### What the exercise asks
Wherever the string "single" appears in the records, return the line that holds it.

### Stored data
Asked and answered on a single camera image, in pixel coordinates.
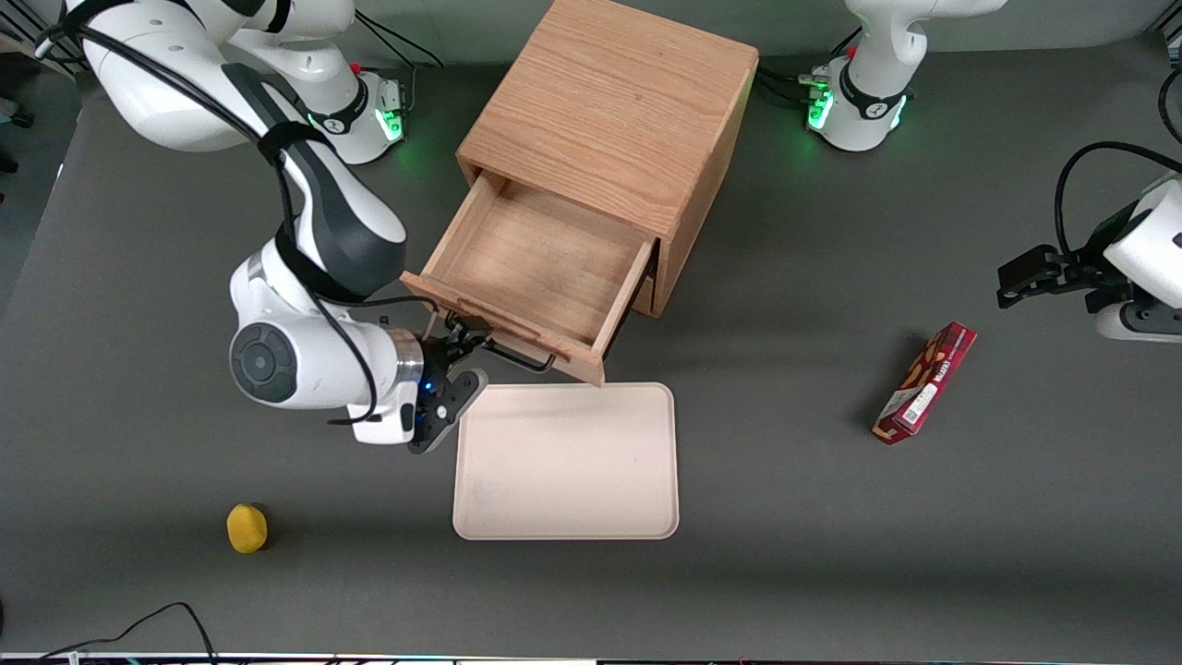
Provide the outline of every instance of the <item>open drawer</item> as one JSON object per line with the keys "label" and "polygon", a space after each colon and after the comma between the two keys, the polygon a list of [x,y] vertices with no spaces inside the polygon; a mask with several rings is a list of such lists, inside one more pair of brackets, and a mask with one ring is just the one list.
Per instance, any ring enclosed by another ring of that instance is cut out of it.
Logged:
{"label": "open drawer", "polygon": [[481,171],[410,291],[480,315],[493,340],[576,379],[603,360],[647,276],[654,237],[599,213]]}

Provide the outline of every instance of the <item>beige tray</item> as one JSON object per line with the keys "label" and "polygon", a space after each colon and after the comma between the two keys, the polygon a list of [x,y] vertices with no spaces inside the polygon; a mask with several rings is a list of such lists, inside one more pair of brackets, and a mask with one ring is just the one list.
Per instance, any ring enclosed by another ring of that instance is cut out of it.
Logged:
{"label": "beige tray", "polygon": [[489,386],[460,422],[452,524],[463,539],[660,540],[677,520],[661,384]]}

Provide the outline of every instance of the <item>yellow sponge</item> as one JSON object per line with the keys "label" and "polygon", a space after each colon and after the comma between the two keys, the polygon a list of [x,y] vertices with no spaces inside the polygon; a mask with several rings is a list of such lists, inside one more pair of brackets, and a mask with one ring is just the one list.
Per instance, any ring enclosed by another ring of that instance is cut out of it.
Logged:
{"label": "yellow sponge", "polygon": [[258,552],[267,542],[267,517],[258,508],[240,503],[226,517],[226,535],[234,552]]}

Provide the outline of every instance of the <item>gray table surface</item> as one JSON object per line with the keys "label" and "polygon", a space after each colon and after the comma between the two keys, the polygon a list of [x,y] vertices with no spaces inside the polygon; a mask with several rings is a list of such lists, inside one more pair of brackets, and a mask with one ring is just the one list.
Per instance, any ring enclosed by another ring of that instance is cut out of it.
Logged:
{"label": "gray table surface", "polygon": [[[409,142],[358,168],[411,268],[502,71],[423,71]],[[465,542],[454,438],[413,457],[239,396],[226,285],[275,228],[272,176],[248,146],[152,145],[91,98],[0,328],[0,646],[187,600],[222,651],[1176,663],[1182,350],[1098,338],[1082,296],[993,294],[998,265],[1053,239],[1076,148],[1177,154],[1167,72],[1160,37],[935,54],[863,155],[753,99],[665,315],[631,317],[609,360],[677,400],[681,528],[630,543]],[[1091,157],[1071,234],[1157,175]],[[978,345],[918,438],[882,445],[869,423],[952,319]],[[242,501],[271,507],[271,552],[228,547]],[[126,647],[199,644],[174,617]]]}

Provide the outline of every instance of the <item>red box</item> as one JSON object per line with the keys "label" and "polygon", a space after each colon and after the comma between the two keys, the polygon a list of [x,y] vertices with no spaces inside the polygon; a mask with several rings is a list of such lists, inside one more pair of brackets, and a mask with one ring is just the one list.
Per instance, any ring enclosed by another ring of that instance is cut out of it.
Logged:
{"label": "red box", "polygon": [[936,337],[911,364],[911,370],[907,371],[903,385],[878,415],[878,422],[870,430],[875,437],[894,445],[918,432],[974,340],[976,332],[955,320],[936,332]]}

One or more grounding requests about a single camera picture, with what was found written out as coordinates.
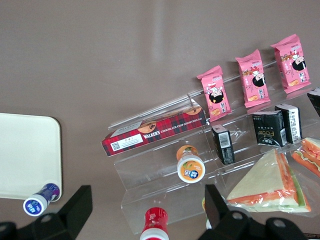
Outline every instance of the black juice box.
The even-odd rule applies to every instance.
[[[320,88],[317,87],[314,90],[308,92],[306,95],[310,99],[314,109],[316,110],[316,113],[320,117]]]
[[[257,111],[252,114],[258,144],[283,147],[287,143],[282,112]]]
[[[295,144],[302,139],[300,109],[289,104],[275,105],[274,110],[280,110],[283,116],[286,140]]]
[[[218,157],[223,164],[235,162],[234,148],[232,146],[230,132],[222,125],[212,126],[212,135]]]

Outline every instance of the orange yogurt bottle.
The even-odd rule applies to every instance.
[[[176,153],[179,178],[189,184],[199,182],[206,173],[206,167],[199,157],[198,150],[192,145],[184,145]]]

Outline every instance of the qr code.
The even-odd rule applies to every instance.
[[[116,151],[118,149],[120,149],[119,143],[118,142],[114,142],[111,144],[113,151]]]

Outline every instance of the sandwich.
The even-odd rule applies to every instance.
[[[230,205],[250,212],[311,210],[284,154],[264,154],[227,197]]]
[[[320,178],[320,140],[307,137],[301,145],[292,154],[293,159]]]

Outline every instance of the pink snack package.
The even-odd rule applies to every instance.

### The answer
Asked and answered on a single camera image, in pixel coordinates.
One or more grounding requests about a single camera picture, with what was found written out as coordinates.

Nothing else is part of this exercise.